Recommended Vaccines for a 14-Year-Old
A 14-year-old adolescent should receive the Tdap (tetanus, diphtheria, acellular pertussis), meningococcal conjugate (MenACWY), and human papillomavirus (HPV) vaccines as core immunizations, along with an annual influenza vaccine and any catch-up vaccines they may have missed. 1
Core Vaccines
Tdap Vaccine
- One dose of Tdap is recommended for all adolescents at age 11-12 years
- If not previously received, it should be administered at age 14 1
- Only one dose of Tdap is needed during adolescence, followed by Td boosters every 10 years 2
- Provides protection against tetanus, diphtheria, and pertussis (whooping cough)
Meningococcal Conjugate Vaccine (MenACWY)

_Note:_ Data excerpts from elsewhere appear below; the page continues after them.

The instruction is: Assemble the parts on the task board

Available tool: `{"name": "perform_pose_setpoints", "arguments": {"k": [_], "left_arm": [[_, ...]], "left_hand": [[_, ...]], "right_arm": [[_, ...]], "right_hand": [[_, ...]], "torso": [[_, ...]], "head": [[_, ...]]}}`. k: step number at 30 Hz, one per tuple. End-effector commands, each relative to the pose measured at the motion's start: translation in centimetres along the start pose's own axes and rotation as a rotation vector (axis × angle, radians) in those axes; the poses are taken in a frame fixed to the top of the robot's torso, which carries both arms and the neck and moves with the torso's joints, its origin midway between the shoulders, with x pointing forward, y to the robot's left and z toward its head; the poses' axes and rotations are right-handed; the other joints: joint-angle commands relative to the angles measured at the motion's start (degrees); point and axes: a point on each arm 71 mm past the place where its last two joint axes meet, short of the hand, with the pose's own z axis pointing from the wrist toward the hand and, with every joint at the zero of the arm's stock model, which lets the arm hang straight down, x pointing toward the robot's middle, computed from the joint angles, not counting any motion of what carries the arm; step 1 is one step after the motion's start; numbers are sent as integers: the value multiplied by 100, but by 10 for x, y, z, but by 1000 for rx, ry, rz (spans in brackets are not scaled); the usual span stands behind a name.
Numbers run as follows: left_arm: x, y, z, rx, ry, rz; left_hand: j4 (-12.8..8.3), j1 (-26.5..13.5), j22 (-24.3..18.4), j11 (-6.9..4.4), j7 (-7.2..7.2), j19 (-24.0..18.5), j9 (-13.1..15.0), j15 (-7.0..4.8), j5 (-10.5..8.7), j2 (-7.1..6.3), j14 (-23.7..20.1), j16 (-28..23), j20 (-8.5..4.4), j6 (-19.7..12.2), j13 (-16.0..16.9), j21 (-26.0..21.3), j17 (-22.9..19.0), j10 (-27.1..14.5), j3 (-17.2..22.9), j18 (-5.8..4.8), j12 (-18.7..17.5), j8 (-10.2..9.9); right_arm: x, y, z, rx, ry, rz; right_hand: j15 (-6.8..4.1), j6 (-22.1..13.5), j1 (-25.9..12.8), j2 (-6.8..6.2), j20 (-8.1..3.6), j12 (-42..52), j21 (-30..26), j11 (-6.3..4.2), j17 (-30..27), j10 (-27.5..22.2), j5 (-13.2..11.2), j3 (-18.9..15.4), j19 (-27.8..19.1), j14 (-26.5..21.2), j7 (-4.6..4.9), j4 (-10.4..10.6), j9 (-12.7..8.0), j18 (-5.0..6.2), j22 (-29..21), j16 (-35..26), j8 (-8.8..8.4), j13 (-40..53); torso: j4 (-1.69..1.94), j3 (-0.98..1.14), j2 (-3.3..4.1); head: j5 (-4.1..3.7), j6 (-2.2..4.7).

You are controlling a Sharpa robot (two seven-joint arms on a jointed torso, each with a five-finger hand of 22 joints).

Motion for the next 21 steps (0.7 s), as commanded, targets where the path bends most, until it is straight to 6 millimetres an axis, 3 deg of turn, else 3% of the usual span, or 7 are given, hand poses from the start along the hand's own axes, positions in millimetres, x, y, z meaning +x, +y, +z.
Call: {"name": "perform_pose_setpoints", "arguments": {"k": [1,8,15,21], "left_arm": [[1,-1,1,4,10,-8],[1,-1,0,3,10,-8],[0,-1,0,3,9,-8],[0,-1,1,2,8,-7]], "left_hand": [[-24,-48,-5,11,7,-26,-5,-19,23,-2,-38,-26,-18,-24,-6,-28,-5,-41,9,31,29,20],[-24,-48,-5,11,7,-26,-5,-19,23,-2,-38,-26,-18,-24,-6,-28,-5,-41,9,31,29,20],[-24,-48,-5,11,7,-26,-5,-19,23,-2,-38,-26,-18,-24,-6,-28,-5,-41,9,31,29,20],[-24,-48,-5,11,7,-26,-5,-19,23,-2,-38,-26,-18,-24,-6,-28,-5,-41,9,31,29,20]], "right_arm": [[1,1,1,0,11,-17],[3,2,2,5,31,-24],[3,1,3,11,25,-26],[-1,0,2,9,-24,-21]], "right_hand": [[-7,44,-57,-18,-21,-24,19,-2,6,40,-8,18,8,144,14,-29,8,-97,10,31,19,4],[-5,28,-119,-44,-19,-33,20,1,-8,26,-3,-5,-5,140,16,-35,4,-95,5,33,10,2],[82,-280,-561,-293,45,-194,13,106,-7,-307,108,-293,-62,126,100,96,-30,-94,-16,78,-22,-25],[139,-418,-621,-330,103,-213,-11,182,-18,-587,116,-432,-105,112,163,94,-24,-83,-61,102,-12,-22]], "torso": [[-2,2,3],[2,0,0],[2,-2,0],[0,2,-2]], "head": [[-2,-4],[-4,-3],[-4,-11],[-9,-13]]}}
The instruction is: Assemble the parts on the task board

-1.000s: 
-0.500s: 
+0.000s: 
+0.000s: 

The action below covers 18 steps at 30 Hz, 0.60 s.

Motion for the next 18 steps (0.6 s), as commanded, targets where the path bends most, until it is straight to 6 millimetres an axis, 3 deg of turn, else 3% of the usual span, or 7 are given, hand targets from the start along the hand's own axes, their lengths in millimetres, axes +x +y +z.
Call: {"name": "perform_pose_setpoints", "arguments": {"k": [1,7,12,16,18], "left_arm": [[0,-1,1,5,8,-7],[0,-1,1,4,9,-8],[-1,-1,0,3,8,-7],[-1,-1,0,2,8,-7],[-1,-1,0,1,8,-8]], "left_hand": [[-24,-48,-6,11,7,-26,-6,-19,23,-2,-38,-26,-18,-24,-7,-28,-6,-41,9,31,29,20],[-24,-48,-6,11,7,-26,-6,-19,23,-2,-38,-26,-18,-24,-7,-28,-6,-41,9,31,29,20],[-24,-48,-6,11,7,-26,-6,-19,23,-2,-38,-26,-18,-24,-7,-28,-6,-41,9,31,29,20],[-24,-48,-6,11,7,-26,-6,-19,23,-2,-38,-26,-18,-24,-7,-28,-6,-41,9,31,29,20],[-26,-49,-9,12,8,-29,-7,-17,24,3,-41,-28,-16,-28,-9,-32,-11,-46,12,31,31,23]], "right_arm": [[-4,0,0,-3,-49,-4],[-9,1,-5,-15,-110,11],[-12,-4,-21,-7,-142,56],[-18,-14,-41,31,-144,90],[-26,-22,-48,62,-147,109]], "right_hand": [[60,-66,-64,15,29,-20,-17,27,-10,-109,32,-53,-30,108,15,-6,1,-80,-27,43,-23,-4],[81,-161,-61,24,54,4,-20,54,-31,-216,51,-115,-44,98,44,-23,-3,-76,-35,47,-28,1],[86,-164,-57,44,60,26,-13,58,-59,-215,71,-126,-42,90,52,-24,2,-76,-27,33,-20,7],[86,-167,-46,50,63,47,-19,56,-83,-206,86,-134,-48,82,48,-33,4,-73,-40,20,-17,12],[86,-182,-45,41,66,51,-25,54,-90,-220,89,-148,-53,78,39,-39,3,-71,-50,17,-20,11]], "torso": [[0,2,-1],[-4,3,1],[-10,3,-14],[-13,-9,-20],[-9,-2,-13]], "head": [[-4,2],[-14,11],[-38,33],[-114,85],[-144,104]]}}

- First dose recommended at age 11-12 years
- Second dose recommended at age 16 years due to waning immunity 2, 1
- Protects against meningococcal disease which can cause meningitis and bloodstream infections
- Studies show approximately 50% of persons vaccinated 5 years earlier will not have protective antibody concentrations for serogroups C and Y, highlighting the importance of the booster dose 2
Human Papillomavirus (HPV) Vaccine
- Recommended for all adolescents at age 11-12 years
- If not started previously, should be initiated at age 14 1
- For those starting the series before age 15, a 2-dose schedule is recommended
- For those starting at age 15 or older, a 3-dose schedule is required 2, 1
- Protects against HPV infections that can lead to certain cancers and genital warts
Annual Vaccine
Influenza Vaccine
- Recommended annually for all adolescents 1
- Particularly important for those with chronic medical conditions like asthma
Catch-up Vaccines (if not previously received)
Hepatitis B Vaccine
- Should complete the 3-dose series if not previously vaccinated
- A 2-dose series of Recombivax HB is licensed for adolescents aged 11-15 years 1
Measles, Mumps, and Rubella (MMR) Vaccine
- Should have received 2 doses
- If not previously received, complete with doses separated by at least 4 weeks 1
Varicella Vaccine
- Should have received 2 doses
- If no history of chickenpox disease and not previously vaccinated, should receive 2 doses separated by at least 3 months 1
Implementation Considerations
Simultaneous Administration
- All indicated vaccines can be administered during the same visit 2, 1
- Using separate syringes at different anatomic sites
- Administering all indicated vaccines during a single visit increases the likelihood that adolescents will receive each vaccine on schedule 2
Missed Opportunities
- There are distinct missed opportunities to administer adolescent vaccines, particularly HPV vaccine 2
- If HPV vaccine had been administered during the same visit at which another recommended vaccine was given, vaccination rates would be higher 2
Documentation
- All administered vaccines should be documented in the adolescent's immunization record 1
Special Considerations
Immunocompromised Adolescents
- May have different vaccination requirements
- Some live vaccines may be contraindicated depending on the level of immunosuppression 1
- Adolescents with certain immunocompromising conditions like complement component deficiencies or asplenia may need additional meningococcal vaccine doses 2
By ensuring adolescents receive these recommended vaccines at age 14, healthcare providers can help protect them from serious vaccine-preventable diseases during adolescence and beyond.